If you haven’t been following the Jon Stewart Vs. CNBC cage match, CLICK HERE and get yourself schooled. Huffington Post just unearthed this 2006 interview with the execrable Jim Cramer, now a shouting head on CNBC, bragging about all manner of unethical and illegal activity he conducted back when he was a hedge fund manager — just one more carelessly tossed stone of self-interest that has reduced the hall of mirrors that was our financial sector to the sad pile of broken glass it is today. Here is some of what he said back in 2006:
-On manipulating the market: “A lot of times when I was short at my hedge fund, and I was positioned short, meaning I needed it down, I would create a level of activity before hand that could drive the futures,”

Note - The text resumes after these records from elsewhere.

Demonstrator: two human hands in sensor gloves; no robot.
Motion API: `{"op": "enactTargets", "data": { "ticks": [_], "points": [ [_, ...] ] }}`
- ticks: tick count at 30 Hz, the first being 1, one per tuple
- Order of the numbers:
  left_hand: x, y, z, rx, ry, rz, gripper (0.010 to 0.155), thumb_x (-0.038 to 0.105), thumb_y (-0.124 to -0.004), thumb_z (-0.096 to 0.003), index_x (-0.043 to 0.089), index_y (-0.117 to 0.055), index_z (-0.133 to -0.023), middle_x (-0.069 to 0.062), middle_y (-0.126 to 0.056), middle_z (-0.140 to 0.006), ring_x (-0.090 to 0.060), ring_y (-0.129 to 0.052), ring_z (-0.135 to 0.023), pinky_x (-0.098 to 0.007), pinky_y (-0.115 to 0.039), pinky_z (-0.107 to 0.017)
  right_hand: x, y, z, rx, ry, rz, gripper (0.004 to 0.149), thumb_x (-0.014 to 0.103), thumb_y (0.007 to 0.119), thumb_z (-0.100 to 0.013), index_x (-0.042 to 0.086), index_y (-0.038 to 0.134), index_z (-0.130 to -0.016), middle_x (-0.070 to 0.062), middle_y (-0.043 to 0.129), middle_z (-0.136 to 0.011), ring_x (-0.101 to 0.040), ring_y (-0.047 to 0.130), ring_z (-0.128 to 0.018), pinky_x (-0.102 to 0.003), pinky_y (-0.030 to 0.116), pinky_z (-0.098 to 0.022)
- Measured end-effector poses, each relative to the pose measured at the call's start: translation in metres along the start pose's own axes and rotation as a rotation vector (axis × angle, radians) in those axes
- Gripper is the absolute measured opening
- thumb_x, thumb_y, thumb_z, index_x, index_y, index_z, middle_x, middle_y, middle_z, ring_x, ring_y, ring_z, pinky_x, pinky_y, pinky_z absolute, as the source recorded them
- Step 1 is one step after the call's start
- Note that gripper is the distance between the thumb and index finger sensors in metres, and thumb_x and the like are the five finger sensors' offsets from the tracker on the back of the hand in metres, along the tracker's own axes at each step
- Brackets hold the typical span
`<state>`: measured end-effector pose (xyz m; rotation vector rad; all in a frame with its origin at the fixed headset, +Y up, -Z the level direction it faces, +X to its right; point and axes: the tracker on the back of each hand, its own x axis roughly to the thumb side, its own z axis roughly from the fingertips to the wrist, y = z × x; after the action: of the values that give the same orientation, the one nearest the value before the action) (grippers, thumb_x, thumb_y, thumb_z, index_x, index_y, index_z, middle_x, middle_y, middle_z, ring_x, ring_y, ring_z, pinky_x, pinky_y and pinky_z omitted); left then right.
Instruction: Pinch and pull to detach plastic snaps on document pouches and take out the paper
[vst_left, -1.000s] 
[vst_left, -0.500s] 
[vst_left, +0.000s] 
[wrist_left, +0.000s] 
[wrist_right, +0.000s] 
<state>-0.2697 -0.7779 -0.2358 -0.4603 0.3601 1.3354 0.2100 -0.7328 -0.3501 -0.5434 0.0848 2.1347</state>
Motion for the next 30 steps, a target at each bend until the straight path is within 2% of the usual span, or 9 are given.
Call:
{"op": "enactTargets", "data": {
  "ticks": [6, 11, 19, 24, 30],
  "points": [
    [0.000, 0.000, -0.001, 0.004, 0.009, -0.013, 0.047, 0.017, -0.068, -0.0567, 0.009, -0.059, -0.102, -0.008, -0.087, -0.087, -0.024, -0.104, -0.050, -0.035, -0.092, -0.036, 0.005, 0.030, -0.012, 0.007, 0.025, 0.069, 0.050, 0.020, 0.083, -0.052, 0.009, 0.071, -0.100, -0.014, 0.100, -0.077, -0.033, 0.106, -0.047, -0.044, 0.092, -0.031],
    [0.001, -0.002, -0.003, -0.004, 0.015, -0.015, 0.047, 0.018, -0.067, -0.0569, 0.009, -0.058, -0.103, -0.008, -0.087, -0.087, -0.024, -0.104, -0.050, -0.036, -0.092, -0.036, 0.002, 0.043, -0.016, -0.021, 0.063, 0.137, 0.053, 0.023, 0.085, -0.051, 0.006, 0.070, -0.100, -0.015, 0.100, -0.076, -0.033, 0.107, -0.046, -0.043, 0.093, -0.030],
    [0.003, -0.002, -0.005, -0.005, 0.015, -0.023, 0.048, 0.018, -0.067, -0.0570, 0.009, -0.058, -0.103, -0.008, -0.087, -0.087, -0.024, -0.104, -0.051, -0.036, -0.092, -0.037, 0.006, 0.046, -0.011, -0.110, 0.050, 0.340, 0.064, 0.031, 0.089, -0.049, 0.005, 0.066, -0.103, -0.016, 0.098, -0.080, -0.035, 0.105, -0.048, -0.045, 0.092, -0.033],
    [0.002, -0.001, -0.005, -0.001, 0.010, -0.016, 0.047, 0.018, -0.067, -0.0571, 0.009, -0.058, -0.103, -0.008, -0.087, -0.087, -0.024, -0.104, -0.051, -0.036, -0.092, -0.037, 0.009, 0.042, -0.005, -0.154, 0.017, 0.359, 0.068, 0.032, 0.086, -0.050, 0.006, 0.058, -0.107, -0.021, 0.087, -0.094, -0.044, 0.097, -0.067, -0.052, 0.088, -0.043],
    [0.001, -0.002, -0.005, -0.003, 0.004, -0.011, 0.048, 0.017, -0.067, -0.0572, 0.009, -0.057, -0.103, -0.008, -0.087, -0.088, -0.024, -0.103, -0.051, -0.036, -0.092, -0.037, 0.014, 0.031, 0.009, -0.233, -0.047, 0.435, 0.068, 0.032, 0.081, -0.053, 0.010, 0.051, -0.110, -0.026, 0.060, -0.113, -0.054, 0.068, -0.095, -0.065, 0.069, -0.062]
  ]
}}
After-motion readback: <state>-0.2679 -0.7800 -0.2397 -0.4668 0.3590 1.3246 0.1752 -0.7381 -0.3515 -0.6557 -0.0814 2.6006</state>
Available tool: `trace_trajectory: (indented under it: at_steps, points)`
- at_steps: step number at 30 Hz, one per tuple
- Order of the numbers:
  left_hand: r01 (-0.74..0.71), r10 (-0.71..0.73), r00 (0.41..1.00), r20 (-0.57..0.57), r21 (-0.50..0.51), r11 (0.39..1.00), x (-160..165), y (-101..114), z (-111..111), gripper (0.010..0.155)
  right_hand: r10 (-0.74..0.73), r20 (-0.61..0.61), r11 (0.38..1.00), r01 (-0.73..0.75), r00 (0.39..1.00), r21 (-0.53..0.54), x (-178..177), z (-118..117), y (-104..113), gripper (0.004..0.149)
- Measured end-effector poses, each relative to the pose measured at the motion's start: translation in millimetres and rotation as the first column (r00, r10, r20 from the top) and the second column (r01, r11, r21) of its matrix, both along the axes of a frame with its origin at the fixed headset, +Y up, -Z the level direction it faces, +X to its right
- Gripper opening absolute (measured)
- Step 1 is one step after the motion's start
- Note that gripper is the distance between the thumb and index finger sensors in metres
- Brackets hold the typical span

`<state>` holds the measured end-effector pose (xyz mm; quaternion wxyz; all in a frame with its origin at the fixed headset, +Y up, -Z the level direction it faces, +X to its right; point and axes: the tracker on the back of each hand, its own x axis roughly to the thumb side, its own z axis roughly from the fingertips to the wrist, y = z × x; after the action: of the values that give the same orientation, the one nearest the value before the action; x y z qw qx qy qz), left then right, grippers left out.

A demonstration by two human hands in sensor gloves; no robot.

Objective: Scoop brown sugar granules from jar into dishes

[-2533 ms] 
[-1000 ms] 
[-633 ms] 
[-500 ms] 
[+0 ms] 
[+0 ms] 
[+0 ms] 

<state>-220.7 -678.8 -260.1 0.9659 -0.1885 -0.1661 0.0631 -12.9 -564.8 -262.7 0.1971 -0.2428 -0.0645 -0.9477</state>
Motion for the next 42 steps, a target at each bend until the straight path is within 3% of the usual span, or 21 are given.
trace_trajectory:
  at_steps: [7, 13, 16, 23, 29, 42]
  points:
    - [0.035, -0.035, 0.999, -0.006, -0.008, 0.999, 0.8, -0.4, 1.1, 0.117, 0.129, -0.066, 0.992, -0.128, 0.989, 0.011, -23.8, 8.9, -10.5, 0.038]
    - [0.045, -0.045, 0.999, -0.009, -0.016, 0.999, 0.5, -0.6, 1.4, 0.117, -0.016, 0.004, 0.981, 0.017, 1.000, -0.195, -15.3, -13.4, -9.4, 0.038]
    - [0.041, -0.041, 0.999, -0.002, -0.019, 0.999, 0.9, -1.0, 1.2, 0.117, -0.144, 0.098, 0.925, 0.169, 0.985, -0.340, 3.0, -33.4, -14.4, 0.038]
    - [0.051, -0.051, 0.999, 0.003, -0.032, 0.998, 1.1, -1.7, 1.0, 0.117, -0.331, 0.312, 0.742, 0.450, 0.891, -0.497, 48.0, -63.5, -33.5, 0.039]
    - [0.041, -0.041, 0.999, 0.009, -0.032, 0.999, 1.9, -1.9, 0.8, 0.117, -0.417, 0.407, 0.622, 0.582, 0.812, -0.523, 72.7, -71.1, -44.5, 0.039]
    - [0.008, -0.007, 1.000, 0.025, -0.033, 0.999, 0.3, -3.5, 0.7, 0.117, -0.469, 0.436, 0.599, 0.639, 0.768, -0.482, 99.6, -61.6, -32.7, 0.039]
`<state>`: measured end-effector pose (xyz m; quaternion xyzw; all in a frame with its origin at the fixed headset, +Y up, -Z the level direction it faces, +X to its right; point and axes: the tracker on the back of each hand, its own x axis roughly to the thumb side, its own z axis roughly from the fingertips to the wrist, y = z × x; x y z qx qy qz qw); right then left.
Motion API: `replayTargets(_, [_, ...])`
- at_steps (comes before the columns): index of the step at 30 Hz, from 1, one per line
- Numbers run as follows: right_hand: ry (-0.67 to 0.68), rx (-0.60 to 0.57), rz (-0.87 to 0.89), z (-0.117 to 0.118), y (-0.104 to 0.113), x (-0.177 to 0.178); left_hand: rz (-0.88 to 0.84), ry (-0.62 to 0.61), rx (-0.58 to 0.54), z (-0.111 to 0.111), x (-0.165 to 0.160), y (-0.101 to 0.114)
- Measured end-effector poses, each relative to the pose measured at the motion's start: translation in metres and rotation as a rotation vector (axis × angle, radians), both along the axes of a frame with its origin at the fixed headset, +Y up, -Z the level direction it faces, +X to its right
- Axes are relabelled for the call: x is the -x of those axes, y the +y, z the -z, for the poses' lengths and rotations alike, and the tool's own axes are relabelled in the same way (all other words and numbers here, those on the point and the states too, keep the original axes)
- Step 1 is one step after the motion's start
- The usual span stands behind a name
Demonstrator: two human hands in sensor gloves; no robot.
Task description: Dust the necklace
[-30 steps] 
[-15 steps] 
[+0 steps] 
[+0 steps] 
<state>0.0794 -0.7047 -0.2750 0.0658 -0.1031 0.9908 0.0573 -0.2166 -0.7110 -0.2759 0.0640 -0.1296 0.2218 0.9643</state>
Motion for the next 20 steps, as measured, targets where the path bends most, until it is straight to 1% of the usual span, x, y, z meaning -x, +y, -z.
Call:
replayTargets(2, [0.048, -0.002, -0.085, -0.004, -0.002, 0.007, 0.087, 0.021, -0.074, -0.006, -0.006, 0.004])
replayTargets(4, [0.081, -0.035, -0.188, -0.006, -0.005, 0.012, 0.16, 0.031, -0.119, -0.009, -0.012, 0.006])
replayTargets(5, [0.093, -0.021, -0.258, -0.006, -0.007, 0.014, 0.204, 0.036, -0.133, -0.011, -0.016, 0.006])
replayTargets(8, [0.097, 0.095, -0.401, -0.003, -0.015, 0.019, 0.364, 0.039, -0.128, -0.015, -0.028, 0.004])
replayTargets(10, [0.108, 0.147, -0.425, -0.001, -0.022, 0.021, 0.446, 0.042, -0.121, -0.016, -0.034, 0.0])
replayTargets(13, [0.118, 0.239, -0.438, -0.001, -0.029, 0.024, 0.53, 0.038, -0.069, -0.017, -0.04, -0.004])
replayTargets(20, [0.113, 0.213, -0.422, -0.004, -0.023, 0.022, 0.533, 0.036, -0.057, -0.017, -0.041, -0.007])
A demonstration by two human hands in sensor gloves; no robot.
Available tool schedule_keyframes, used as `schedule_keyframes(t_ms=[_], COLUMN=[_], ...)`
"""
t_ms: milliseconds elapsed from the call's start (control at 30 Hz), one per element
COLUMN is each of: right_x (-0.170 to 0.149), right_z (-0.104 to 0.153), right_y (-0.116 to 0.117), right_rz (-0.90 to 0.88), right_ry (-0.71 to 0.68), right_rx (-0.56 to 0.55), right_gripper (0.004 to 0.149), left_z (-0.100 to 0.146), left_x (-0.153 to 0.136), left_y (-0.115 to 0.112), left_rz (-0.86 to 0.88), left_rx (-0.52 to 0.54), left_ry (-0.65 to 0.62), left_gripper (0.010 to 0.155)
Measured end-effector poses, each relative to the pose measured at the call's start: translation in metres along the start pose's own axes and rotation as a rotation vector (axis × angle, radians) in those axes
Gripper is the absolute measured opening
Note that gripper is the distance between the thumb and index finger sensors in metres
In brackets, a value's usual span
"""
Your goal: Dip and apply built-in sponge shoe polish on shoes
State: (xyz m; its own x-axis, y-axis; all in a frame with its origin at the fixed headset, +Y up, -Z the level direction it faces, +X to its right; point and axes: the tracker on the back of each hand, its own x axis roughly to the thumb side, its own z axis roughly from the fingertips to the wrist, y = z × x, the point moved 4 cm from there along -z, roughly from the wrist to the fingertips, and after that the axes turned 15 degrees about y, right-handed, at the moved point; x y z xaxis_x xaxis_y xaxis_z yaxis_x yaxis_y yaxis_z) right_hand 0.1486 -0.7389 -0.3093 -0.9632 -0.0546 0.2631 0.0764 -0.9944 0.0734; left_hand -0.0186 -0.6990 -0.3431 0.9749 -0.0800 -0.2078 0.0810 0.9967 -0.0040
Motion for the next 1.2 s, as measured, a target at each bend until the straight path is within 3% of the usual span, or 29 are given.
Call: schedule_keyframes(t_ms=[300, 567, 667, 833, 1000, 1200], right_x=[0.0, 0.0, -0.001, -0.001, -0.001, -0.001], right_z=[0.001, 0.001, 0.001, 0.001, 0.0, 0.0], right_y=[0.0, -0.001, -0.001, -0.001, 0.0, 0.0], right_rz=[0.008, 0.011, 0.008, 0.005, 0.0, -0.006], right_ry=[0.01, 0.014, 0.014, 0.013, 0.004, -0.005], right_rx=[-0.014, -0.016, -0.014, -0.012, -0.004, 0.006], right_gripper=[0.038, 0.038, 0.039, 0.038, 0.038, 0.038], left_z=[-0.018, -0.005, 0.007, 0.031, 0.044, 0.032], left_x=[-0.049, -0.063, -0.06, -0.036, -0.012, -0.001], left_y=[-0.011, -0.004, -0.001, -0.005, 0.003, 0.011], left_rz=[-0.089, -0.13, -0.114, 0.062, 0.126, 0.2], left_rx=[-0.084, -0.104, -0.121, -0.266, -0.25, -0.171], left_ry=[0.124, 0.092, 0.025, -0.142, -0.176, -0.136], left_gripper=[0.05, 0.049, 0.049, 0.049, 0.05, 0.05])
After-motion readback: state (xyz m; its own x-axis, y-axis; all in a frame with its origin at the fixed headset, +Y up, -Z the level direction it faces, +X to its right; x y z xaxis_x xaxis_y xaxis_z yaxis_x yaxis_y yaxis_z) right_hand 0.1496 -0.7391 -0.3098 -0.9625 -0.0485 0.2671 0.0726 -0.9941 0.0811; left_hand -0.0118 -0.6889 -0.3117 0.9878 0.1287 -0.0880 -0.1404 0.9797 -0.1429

-On falsely creating the impression a stock is down (what he calls “fomenting”): “You can’t foment. That’s a violation… But you do it anyway because the SEC doesn’t understand it.” He adds, “When you have six days and your company may be in doubt because you are down, I think it is really important to foment.”
-On the truth: “What’s important when you are in that hedge fund mode is to not be doing anything that is remotely truthful, because the truth is so against your view – it is important to create a new truth to develop a fiction,” Cramer advises. “You can’t take any chances.” [via HUFFINGTON POST]
[Hat tip to P. Ryddy]
UPDATE: CNBC’s Jim Cramer is scheduled to appear on Stewart’s show tomorrow night in culmination of a week-long basic-cable feud, and the sitdown was CNBC’s idea, Gawker has learned.